Em Nam

A woman of South Vietnam

by

Fifth Estate # 126, March 4-17, 1971

The history of the Vietnamese people is clearly a history of struggle, of choosing what to tolerate and what and how to change. No Vietnamese man, woman, or child has been spared the struggle because it is one of survival and the protection of the freedom to define how to live, once in the face of Chinese occupation, then, French colonialism and Catholicism, and now American imperialism.

I came to know some South Vietnamese women who are struggling for their lives against a repressive South Vietnamese government and the ugly imperialism of the U.S. which only promises exploitation. Their struggle is ours and to understand their personal history and their changes as I witnessed them, is to understand our own history as well.

I lived in the mountains of South Vietnam from 1966 to 1968 as a social service volunteer maintained by the American Friends Service Committee. I learned Vietnamese and was allowed to join a group of Vietnamese students, men and women, living as a commune, working in a refugee camp of 40,000 in the shadow of a huge helicopter base of the First Calvert Division of the U.S.

The students attempted to maintain a non-political position, as I was also, in order to be accepted by the refugees and not be harassed by Saigon officials. In fact, there were inherent contradictions to this position. Their organization, though totally Vietnamese students, was partially funded indirectly by CIA AID (Aid to International Development)…like many student “voluntary service” groups after 1963. These same students had successfully fought to bring down Ngo Dinh Diem’s repressive regime. Their aspirations for non-violent revolution and their energy for serving the peasants were successfully diverted (with U.S. dollars) from political activity and channeled into “humanitarian service.”

It was in this environment that I learned to understand the ugliness of imperialism and the pain of idealistic students learning who to fight. I was walking to the market one day for the day’s fresh food when a young girl called shyly “Hello, Marriasan.” She was delighted when I greeted her “Chao, om” (hello little sister). From then on we spoke Vietnamese as she refused to speak the GI English she had learned working as a day laborer filling sandbags, cutting brush for 50 cents a day under the guard of an armed and suspicious GI on the base. She was 18 and the main support for her family, including aged and sick parents, 5 living brothers and sisters, one of whom was mentally retarded. Her mother had borne 10 children. Her family, among tens of thousands, had been forced to come to this camp from their villages, or be suspected N L F supporters and therefore shot or tortured in prison. Their home and all their belongings had been destroyed and the only way to get rice to eat (imported from USA as a “gift” of the American people) was to work on the U.S. base, wash GI laundry at the wells or river (ironed by charcoal-heated irons), sell peanuts and beer to Gis, or embroider slogans (i.e. “I’ve been to hell and back, Ankhe, VN) on jackets for the GI market. The wage on the base was deliberately low so as to encourage the refugees to become “independent” and settle in the area where it was only possible to grow peanuts, hot peppers, and sweet corn. Those who attempted vegetable gardens withered with the breath of defoliation “drift” from the mountains nearby. Em Nam’s family were coastal rice farmers but despite official promises, there was no land being distributed. Regardless, her only wish was to return to their ancestral village when it could be safe again from Americans). She had never been to school but she dearly wanted to go, despite teasing from her father that she only needed to write love poems! After working from dawn at the base and fixing the meal over a fire of carefully-gathered sticks, she came to our night classes to learn to read and write Vietnamese. Her hands were hard and callused and grasped the pen awkwardly but she was determined to learn. Why? She confided that she wanted to read the labels on medicine bottles for her family; the nearest Vietnamese doctor was 50 miles or 3 hours by bus).

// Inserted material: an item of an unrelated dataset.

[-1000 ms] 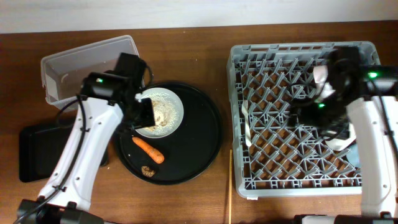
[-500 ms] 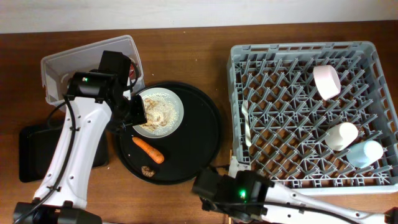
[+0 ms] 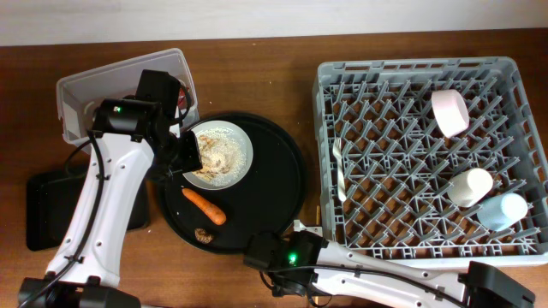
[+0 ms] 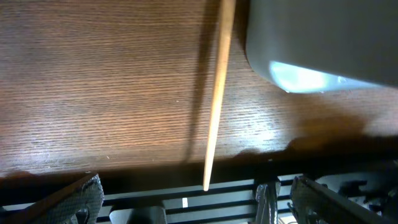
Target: Sort waste into correct bins and load items into the dishwasher rack
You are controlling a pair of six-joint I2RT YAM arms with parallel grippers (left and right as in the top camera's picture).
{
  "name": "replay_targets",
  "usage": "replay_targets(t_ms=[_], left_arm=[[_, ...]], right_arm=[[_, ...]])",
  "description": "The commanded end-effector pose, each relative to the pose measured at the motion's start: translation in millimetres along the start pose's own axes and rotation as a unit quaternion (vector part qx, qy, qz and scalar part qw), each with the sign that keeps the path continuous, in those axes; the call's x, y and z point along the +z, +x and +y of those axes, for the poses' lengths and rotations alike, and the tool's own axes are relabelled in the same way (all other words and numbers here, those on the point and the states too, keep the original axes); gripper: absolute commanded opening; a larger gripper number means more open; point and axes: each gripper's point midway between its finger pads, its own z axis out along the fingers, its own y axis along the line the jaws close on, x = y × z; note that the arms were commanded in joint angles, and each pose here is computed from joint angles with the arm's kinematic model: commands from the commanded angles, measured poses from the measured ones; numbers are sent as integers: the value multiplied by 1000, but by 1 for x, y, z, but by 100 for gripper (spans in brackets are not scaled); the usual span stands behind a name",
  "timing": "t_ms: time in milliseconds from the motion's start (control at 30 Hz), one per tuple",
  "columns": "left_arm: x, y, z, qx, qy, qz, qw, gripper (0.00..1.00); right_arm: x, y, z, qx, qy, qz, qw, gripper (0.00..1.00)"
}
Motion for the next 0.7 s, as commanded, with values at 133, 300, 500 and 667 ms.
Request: replay_targets(t_ms=[133,300,500,667], left_arm=[[-6,0,1,6,5,-10,1000,54],[-6,1,1,6,5,-8,1000,54],[-6,-1,0,6,6,-11,1000,54],[-6,-1,0,6,5,-11,1000,54]], right_arm=[[25,-6,-9,-8,8,-4,1000,99],[38,-23,0,-44,-6,5,999,99],[45,-25,22,-27,-53,32,998,99],[64,-32,16,18,-20,41,999,99]])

After several months of literacy classes, she became more confident and outspoken and even brought other girls to study. But the war prevailed. Saigon changed the draft to include the students, and all males 17 to 45 years old. They imposed curfews at sundown so the police could search homes for draftees. Anyone out in the dirt streets after dark (even for a piss) could be shot or arrested. This cut the night classes. Em Nam heard that the students were leaving. She was so upset that she organized most of the other girls. Armed with stones, the girls threatened to destroy the tin building, which housed the commune and classes, if they dared to leave. She felt betrayed by the students, but her militancy was misplaced. She should have turned it against the Saigon government whose power is based only on repression and defending American interests in exploiting the peasants.

Em Nam could only learn more clearly from this experience that she could not rely on the Saigon government or anyone even indirectly associated with it, including the well-meaning students, to reliably serve her interests. She can only rely on her own revolutionary brothers and sisters to struggle for a peoples’ government that will protect her freedom to live and grow in her own very beautiful way, Only then will she learn to read and write and share in her peoples’ destiny.